If you’ve attended a tour of one of the Capital Trees projects, volunteered at a community workday, or otherwise been around for a bit — you’ve probably seen Susan Robertson one time or another. But if you’re not properly acquainted, we’re excited for you to get to know her in this format. Susan is one of the original Founders of our organization, long before it was a formal nonprofit, and has lended our organization her leadership and development skills time and again. Get to know Susan, her past and present involvement with Capital Trees, and her take on our growth and next steps — all in our interview with her below.
Q. How long have you been involved with Capital Trees?
A. I was fortunate to be the president of my garden club when Capital Trees was created in 2010 as a joint project of the four Richmond Garden Club of Virginia clubs. As a landscape designer with a strong commitment to the Richmond community, Capital Trees has allowed me to marry many of my interests and stay involved in the exciting growth of Richmond as a fantastic place to live, work, and raise a family.
Q. What is your position with Capital Trees?
A. I am currently a Board Member and the Chair of the Projects Committee. I had the pleasure of serving as Capital Trees second Board Chair from 2017- 2019.
Q. Why did you take on that position? What have you been most surprised by?
A. I agreed to serve as the Projects Committee Chair to help the Board and staff continue to pursue opportunities to expand Capital Trees mission and vision serving more members of our community.
Q. How have you seen the organization evolve?
A. Watching the evolution has been a pure joy for me. As members of garden clubs, we knew the benefits that access to the natural world provided to us as individuals. We wanted to share this passion and our expertise with a broader community. We also knew from our association that access leads to knowledge and knowledge leads to better stewardship. Not only do humans benefit, but if done correctly we share these benefits with our shared ecosystem.
In 2010, our passion and advocacy for green space in the Richmond community was not as accepted as it is today. The research supporting the physical and mental health benefits of spending time in nature really evolved in the 2010s and was codified by the Covid pandemic. Teamwork between the public and private sectors is now working together in a way that we did not envision in our early days. Today, we are realizing the real power behind public/private partnerships and that feels so full of potential!
Q. What Capital Trees contribution or project are you most proud of?
A. Capital Trees work from Great Shiplock Park to the Low Line Green transformed a very historic stretch of Richmond’s waterfront from a neglected, desolate gateway into the City that was full of invasive species into a beautiful and active public greenspace that is ecologically thriving. And it is Capital Trees’ commitment to ongoing care that keeps our work an appreciating asset for the community.
Q. What should more people know about Capital Trees?

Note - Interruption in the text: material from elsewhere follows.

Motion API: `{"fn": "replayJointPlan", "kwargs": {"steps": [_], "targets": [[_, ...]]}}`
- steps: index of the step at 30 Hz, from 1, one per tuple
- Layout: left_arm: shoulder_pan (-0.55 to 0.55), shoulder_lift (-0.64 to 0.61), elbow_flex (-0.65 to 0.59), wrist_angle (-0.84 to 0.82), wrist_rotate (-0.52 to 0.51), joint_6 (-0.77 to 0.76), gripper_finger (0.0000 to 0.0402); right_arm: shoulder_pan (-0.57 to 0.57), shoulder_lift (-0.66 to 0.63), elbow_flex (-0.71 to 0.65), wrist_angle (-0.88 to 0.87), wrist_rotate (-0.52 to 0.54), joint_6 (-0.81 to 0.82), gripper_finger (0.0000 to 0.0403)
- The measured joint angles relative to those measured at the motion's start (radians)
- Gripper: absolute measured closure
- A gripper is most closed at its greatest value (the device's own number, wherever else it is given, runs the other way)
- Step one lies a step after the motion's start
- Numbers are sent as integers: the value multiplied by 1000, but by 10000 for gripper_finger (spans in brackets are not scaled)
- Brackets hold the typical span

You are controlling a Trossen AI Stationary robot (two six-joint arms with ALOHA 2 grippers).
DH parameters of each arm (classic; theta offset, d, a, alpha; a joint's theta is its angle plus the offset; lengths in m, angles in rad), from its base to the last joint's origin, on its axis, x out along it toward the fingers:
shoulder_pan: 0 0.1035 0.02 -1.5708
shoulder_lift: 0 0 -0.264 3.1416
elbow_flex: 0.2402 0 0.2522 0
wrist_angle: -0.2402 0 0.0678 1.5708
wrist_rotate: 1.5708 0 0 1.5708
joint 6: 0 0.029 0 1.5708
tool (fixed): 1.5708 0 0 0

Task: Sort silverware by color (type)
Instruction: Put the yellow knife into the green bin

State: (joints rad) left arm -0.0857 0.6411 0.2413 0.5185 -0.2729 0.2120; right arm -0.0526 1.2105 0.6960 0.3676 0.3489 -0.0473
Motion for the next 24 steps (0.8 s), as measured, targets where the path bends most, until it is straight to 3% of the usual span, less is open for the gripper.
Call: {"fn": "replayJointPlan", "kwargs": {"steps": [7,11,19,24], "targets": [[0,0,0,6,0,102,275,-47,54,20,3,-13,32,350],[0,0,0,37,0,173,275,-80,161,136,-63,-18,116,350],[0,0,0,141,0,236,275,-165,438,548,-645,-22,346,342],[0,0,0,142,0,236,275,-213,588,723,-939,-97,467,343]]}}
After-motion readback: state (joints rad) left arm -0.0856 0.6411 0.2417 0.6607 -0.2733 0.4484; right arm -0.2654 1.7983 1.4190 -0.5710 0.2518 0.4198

A. Our education and outreach program has been one of the greatest additions to our work. By engaging the community in the care of our projects we accomplish numerous objectives. Most obviously, these committed volunteers keep the gardens looking great for visitors and take pride and ownership in their work. They also become ambassadors for Capital Trees and share our commitment to sustainable gardening practices with others. As our projects grow, I believe growth of our volunteer corps will have an exponential impact leveraging this knowledge, passion and commitment: connecting to each other through nature and building a stronger and more resilient community. There is nothing more democratic than our public green spaces.

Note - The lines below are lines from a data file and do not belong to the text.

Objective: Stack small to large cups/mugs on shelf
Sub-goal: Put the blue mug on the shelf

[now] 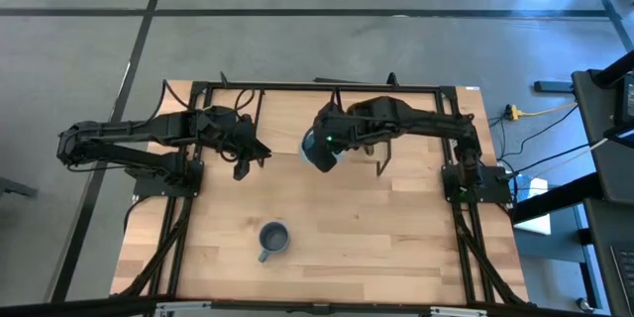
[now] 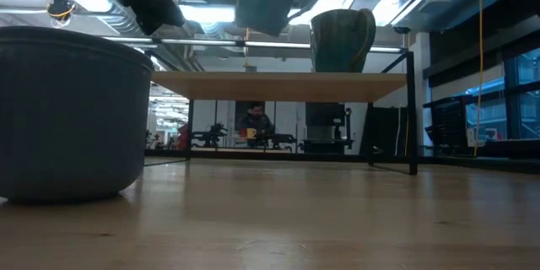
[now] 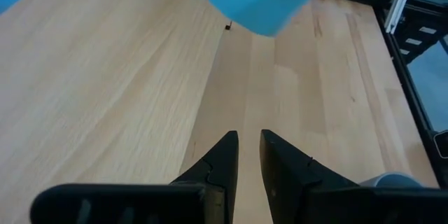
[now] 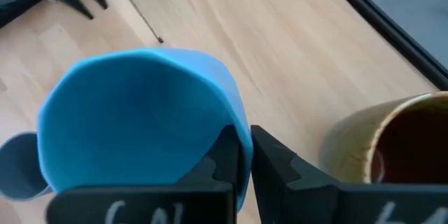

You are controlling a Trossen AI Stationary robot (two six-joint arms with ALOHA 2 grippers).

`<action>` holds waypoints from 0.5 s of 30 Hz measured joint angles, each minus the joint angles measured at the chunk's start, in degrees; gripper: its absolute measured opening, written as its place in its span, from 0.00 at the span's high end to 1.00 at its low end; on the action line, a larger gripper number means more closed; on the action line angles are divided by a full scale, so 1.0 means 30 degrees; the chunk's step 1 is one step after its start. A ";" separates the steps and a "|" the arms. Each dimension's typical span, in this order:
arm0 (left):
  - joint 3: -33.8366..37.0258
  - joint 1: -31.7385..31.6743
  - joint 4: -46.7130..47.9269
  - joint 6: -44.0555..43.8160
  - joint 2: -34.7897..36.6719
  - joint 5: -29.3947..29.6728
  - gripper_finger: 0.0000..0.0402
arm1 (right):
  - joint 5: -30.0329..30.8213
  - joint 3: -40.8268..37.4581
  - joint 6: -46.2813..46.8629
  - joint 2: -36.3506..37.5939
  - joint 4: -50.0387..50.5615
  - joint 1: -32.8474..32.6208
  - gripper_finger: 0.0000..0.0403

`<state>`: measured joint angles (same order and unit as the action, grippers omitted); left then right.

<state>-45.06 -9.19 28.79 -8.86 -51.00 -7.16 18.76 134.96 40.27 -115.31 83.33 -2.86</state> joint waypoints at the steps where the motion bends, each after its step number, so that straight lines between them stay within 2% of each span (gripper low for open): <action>1: 0.0000 0.0000 -0.0051 -0.0003 0.0000 0.0000 0.86 | 0.0000 0.0000 0.0000 0.0000 0.0005 0.0122 0.94; 15: 0.0000 0.0000 -0.0343 -0.0015 0.0000 0.0005 0.86 | -0.1386 0.0000 0.0161 -0.0015 -0.2164 0.1672 0.94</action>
<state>-45.06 -9.19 27.76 -8.91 -51.00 -7.14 14.61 134.96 40.75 -115.35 76.84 2.16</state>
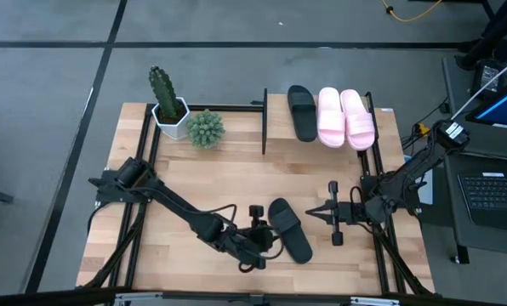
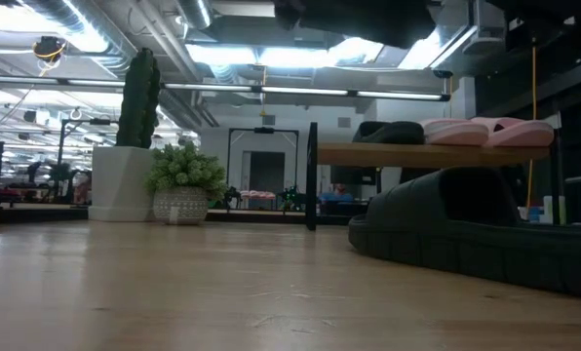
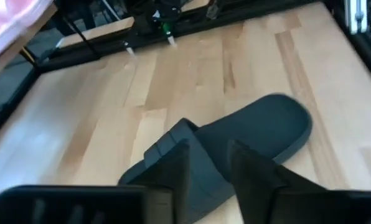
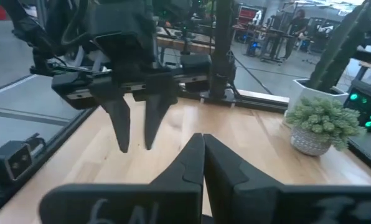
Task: Pick and place slides into the shelf
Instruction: Put the black slides on the shelf
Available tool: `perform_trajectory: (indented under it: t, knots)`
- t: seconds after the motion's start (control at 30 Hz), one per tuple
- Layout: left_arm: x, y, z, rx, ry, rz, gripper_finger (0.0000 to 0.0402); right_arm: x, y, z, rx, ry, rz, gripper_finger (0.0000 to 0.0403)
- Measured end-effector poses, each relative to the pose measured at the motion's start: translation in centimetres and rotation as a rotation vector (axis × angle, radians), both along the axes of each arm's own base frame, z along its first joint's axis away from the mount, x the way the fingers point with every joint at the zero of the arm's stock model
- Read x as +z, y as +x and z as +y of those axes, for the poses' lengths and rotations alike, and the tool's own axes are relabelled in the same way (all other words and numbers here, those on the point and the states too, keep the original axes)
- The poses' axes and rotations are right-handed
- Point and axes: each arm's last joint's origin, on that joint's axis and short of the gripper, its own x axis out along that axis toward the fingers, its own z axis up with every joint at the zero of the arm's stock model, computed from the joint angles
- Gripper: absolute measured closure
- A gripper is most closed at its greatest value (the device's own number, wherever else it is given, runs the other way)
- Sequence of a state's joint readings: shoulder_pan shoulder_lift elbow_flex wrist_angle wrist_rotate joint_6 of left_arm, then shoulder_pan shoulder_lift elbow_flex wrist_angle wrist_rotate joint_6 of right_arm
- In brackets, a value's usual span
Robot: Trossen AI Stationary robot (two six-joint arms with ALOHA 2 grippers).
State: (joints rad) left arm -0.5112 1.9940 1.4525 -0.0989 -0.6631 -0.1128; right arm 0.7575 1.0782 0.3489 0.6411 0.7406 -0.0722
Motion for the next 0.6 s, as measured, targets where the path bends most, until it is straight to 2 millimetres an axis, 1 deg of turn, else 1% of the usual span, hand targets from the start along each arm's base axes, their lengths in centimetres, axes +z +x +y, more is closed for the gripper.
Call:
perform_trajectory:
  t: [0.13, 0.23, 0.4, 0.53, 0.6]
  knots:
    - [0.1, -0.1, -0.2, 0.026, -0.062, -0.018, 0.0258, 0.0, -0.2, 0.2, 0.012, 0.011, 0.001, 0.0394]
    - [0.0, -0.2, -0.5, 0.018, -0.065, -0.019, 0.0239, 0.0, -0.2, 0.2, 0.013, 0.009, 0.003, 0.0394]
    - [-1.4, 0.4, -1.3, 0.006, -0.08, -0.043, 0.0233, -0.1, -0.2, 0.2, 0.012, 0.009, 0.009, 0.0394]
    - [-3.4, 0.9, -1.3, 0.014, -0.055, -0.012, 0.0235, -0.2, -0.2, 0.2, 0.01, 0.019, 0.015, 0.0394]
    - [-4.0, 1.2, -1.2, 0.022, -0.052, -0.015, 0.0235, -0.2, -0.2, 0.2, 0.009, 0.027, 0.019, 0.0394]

Q. What is Capital Trees biggest need?
A. I will wear my development hat now and say our biggest need from our inception to now is funding! Our projects are open 24/7 to everyone free of charge. But these projects cost money to design, install and maintain. Capital Trees staff is fantastic but very lean. The Board continues to roll up their sleeves and contribute where needed in their areas of expertise. But for Capital Trees to remain a leading advocate and partner in creating and maintaining public landscape and design for our community, we need a stronger and longer commitment from our funding community — both private and public.
Q. What are you most looking forward to in the next year?

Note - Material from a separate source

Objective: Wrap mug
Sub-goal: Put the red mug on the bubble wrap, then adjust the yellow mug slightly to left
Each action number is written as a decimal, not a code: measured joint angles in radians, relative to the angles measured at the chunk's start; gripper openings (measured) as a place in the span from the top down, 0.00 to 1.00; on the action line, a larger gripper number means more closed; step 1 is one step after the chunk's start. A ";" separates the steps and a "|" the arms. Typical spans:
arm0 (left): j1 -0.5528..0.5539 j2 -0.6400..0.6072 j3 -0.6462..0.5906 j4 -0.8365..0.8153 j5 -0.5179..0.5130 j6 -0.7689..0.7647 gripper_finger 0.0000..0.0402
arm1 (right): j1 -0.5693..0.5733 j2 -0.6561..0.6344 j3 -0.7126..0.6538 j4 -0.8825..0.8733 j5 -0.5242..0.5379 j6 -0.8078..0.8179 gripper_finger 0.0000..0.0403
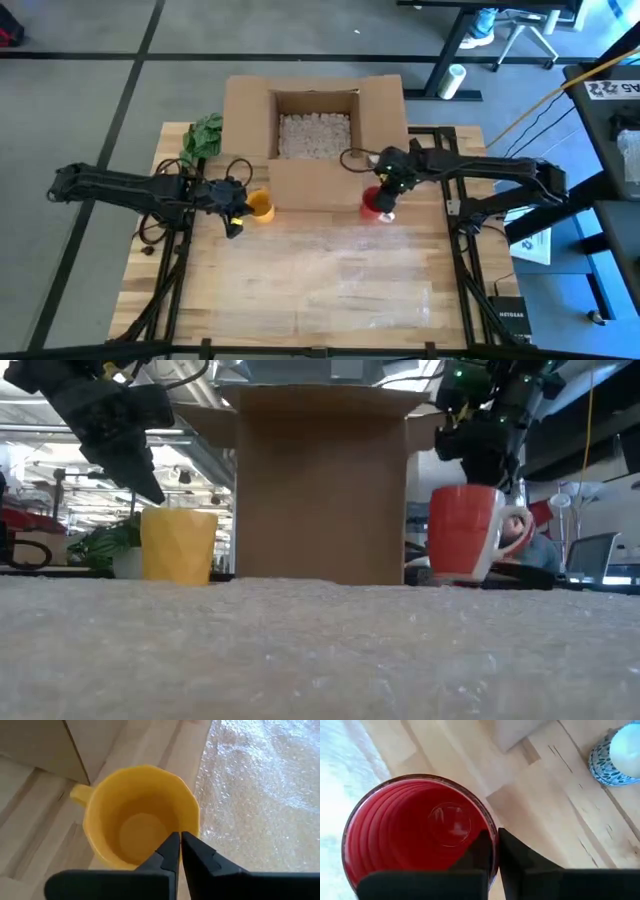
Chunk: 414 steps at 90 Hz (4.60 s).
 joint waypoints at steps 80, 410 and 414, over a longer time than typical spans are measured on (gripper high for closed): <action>0.000 0.000 0.000 0.008 -0.001 0.003 1.00 | 0.522 0.048 0.127 0.165 0.110 0.240 1.00; 0.081 0.106 0.001 0.132 -0.120 0.198 1.00 | 0.576 0.776 0.925 -0.056 0.144 -0.159 0.61; 0.081 0.104 0.006 0.126 -0.125 0.205 1.00 | 0.576 0.776 0.943 -0.079 0.146 -0.159 0.62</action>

A. There are a lot of opportunities for Capital Trees to expand our geographic footprint in the Richmond community. One project that we should be able to celebrate in the next year is the Boys and Girls Club of Metro Richmond’s new pocket park at their East End Teen Center on Nine Mile Road. Capital Trees has acted as an advisor to help BGCMR plan this community park in an area of Richmond that has long been void of trees and outdoor community green space.
Q. How do you foresee the organization transforming in the coming years?
A. Capital Trees will have to be smart and strategic about our growth. Through our success at the Low Line, opportunities and requests for partnerships and collaborations have been increasing. All this requires capacity, and we are a small organization with a big heart. Sustainability is as important to an organization as it is to the environment and the only way we can continue to build, maintain and educate our community about the value of increased access to nature is to do so in a thoughtful and deliberate way with a strong commitment from the greater community.
Q. What’s your favorite plant/plot/project of Capital Trees?
A. My favorite plant is amsonia hubrichtii – from its beautiful blue flowers in the spring to its feathery movements in a breeze to its stunning yellow color in the fall, it creates three seasons of interest — and it is native to boot!